• [Work order]
Below are lines of data. Give the number of them that contain the string "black", and nothing else.

(Data items)

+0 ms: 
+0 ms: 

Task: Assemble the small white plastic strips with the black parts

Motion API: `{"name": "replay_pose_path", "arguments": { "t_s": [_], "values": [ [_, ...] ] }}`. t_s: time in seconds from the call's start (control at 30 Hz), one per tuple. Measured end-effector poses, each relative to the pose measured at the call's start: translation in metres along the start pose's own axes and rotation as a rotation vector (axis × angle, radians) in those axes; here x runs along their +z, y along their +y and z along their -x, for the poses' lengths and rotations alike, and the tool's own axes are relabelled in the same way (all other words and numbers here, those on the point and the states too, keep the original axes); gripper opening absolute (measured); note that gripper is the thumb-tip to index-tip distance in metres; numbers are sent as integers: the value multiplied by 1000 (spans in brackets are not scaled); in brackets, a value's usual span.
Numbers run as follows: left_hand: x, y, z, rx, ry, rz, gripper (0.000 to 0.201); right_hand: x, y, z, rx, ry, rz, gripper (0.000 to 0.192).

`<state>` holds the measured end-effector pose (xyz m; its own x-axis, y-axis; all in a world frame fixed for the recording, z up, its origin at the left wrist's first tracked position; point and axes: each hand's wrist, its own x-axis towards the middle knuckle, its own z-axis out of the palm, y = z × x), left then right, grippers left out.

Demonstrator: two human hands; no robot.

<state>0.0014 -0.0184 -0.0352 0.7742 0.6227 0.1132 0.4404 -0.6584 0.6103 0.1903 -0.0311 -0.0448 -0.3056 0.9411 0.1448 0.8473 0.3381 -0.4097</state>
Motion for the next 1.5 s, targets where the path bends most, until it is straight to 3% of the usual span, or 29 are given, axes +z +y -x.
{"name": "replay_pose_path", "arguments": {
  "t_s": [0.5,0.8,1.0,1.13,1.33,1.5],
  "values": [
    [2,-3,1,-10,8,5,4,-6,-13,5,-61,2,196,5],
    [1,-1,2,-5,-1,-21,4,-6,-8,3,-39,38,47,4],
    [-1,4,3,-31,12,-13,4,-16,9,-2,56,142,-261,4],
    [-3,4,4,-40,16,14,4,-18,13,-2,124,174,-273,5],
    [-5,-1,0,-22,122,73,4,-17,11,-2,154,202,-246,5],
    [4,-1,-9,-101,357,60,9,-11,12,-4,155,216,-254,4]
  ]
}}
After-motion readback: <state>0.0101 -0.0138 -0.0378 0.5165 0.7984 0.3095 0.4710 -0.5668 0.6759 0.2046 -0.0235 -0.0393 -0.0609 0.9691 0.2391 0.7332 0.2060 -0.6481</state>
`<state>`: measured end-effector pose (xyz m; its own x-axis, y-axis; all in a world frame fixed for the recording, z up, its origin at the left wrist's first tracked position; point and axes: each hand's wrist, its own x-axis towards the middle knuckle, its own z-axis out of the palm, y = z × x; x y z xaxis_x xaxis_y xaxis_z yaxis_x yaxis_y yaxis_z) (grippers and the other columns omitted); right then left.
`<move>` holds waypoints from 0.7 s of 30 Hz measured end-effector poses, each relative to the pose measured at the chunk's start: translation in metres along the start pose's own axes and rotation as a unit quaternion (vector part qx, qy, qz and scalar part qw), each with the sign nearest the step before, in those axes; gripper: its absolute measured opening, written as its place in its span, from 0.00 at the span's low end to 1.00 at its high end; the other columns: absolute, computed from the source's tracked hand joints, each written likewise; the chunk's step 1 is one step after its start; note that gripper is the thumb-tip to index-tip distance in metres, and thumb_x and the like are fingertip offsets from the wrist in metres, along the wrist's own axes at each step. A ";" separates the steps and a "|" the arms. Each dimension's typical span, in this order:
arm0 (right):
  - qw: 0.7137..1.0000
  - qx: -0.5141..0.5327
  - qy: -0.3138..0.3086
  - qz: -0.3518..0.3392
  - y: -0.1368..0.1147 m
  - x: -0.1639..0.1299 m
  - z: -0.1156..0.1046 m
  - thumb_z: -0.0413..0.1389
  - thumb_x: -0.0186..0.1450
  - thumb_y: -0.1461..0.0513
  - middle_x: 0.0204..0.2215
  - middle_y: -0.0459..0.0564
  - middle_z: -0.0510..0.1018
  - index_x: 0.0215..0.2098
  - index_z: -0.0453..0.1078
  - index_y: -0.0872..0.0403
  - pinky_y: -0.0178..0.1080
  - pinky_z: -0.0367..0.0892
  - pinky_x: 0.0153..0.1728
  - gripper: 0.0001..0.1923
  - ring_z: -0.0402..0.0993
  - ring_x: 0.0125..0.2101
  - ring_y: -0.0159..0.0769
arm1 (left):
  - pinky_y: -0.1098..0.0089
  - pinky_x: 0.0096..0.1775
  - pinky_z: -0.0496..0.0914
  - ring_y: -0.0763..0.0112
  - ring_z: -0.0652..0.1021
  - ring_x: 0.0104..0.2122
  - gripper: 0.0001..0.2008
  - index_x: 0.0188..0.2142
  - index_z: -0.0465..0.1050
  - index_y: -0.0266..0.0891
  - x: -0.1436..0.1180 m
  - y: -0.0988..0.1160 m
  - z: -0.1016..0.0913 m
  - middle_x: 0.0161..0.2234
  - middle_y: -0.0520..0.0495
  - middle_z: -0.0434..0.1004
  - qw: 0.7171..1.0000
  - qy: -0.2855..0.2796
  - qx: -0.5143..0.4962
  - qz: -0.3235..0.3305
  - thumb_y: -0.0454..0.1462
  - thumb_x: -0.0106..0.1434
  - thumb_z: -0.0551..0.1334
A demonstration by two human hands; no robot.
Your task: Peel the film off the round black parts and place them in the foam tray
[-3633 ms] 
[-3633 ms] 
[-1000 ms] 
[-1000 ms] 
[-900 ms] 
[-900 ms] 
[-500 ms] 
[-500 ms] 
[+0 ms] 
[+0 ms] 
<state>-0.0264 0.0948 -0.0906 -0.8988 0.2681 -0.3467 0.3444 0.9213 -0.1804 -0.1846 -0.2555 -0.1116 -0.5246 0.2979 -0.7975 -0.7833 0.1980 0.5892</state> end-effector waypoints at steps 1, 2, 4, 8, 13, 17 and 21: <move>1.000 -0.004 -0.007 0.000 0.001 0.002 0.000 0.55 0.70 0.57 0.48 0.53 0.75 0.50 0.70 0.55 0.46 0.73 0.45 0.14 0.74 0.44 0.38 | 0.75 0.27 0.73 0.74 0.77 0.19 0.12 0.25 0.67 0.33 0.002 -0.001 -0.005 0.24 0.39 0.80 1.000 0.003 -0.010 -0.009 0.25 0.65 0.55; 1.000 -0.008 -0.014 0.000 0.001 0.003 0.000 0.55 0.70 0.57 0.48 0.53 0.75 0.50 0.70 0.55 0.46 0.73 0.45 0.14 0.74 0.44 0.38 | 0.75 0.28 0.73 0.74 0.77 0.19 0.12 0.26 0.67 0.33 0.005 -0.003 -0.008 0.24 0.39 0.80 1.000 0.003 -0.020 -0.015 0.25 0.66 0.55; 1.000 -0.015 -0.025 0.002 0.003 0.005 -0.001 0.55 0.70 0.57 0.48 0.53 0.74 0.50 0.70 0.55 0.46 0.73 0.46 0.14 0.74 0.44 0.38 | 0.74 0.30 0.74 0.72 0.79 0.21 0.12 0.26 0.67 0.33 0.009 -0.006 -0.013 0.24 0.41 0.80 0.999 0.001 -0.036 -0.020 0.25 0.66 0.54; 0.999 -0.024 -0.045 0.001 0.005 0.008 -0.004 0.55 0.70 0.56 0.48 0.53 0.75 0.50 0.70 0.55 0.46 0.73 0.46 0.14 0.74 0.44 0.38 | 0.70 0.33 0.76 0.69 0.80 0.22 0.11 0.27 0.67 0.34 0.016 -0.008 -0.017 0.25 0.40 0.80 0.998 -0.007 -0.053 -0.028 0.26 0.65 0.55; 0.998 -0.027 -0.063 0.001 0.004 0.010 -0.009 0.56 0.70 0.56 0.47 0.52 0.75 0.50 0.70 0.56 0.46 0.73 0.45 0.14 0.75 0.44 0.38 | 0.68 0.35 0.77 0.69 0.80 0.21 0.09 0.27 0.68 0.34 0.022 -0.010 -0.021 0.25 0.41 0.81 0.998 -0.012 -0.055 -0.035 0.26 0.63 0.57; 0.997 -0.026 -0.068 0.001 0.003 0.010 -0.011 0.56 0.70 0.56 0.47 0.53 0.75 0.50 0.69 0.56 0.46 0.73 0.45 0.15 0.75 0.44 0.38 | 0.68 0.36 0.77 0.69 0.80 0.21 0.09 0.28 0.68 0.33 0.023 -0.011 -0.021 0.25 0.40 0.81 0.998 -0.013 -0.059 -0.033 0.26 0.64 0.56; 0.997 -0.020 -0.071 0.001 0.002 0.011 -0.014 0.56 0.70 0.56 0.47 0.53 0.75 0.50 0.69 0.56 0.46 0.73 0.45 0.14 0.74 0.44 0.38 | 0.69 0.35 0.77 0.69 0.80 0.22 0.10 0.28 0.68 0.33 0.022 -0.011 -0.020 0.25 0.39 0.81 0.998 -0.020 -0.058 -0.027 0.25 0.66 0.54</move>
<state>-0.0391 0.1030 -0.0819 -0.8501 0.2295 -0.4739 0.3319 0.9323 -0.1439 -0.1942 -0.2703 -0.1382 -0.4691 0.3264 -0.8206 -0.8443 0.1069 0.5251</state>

• [Response to the task]
2